- **Exercise instructions**
How many lines in the data below include the word "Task"? Respond with the number, nothing more.

Stored records
<<<<
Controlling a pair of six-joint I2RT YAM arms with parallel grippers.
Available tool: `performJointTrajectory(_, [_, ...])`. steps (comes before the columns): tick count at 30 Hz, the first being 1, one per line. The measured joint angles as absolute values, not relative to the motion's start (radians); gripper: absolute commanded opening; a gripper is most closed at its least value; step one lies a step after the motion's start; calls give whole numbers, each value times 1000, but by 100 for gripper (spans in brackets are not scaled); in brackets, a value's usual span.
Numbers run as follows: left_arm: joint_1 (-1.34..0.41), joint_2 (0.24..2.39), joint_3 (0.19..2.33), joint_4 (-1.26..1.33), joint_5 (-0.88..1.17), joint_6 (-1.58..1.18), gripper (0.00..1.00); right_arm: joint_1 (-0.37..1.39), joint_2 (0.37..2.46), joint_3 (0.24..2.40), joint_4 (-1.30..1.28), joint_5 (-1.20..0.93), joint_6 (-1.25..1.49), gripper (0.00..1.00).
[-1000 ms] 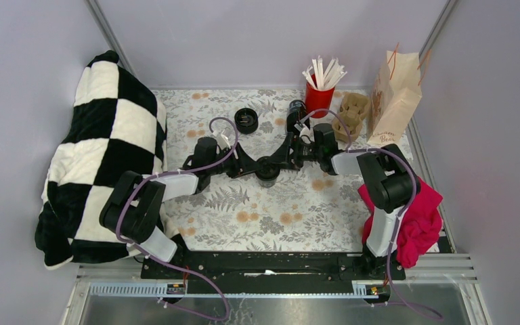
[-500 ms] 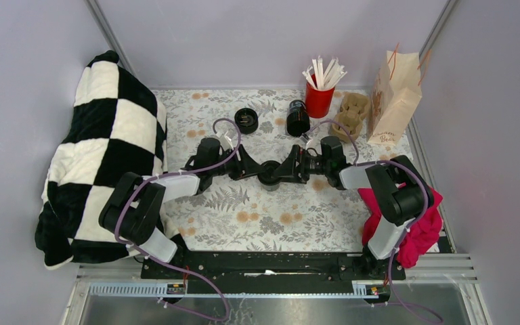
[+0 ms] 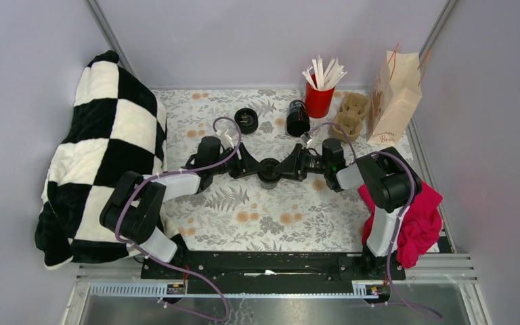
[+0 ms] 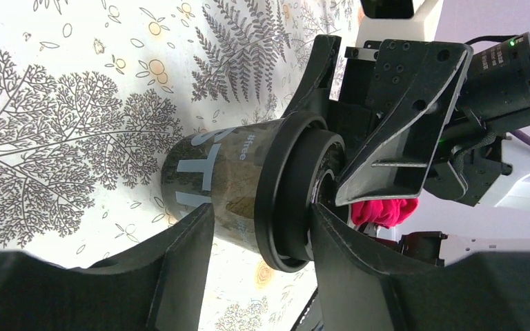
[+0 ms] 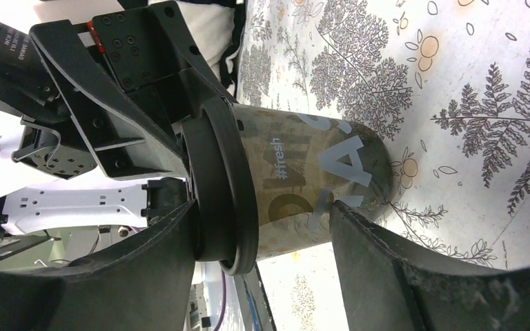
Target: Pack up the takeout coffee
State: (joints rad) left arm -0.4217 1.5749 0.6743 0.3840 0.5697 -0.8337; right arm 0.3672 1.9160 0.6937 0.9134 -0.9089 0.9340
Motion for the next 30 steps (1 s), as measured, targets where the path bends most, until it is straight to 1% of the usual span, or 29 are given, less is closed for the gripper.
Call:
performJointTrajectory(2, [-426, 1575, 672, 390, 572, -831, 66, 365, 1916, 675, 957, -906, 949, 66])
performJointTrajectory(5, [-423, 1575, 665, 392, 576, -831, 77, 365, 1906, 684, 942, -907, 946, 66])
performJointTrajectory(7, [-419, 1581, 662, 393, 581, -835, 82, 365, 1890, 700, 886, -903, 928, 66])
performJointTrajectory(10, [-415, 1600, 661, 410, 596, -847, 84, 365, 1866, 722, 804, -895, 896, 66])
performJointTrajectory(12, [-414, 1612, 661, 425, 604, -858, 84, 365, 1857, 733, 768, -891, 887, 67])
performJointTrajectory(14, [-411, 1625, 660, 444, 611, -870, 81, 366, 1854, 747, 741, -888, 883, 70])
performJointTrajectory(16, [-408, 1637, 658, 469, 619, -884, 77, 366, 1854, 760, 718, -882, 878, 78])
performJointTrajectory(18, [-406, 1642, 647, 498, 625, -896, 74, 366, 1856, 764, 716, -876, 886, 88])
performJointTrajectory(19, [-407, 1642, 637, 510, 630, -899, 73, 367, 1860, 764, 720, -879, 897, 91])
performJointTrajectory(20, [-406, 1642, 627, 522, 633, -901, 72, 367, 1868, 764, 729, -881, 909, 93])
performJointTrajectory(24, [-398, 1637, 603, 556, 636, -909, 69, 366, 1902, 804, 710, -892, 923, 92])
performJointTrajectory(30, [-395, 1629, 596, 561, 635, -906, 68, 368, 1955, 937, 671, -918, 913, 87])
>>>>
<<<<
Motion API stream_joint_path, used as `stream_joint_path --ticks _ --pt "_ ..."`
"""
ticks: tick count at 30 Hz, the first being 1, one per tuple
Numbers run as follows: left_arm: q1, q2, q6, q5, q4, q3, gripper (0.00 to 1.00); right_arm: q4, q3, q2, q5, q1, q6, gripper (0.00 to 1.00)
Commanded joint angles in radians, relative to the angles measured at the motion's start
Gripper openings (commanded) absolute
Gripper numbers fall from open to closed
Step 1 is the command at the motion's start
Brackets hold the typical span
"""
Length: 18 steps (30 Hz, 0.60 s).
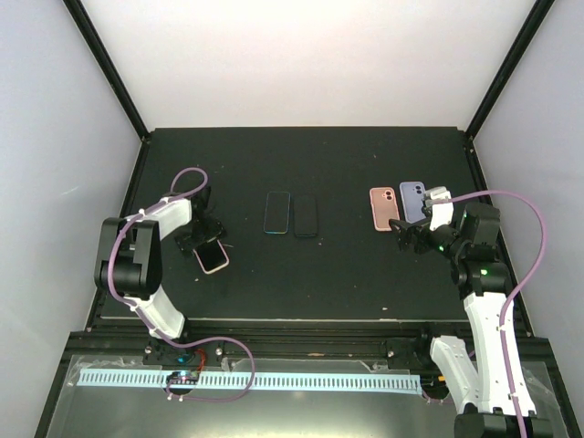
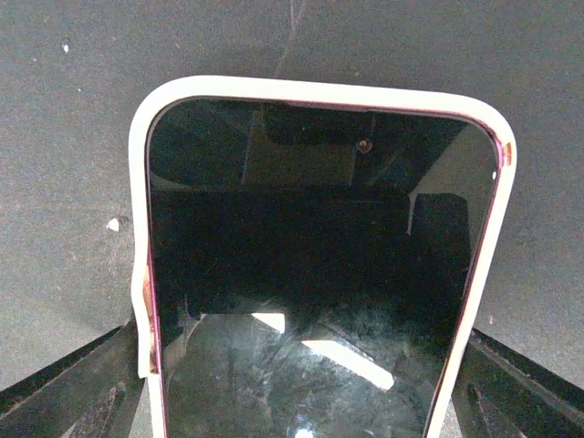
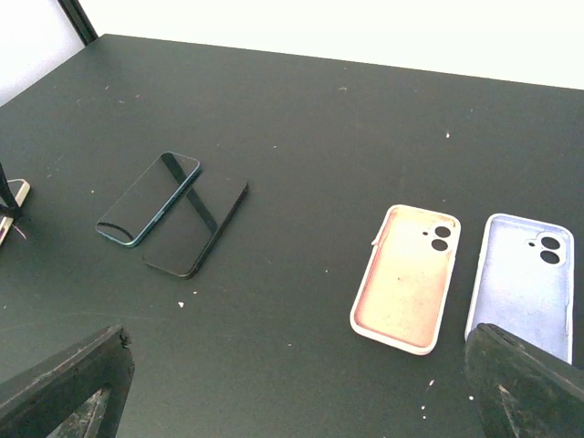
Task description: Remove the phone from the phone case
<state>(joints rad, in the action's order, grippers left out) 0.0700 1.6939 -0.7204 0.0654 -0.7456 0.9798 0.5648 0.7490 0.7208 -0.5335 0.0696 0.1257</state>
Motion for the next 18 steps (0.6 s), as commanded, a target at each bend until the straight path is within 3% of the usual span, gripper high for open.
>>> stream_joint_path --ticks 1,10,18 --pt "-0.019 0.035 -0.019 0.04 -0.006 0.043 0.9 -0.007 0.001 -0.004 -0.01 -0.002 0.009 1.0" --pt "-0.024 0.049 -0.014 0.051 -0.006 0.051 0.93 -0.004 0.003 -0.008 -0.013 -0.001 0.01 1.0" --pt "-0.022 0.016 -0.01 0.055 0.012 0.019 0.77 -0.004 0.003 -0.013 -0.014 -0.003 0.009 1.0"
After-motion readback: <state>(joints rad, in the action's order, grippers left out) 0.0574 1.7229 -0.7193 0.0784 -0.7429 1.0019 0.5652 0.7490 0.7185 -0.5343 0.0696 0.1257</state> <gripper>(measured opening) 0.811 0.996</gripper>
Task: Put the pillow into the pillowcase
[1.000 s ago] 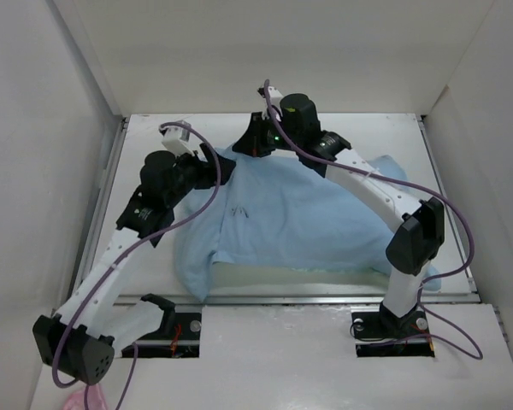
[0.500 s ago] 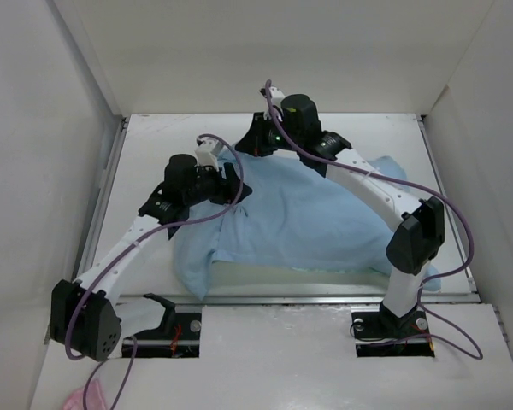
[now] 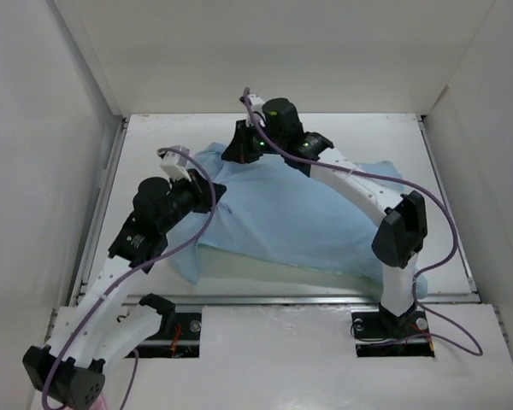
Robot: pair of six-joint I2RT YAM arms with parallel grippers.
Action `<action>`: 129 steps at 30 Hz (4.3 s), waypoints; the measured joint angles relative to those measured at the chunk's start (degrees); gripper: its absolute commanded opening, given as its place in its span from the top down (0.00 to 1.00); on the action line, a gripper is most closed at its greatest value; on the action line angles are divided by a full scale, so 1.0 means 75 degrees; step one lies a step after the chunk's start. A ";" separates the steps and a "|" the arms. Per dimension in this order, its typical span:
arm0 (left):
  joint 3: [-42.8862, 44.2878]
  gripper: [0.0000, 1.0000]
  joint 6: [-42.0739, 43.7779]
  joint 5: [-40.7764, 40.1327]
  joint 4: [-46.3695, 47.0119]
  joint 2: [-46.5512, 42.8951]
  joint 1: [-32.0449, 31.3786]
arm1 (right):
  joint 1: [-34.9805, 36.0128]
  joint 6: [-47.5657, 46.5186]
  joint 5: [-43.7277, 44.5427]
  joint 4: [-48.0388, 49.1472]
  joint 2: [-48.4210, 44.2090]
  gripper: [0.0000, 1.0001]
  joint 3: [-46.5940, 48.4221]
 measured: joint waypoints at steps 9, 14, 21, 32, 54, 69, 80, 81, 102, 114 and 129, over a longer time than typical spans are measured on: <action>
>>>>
- **Exercise output**
2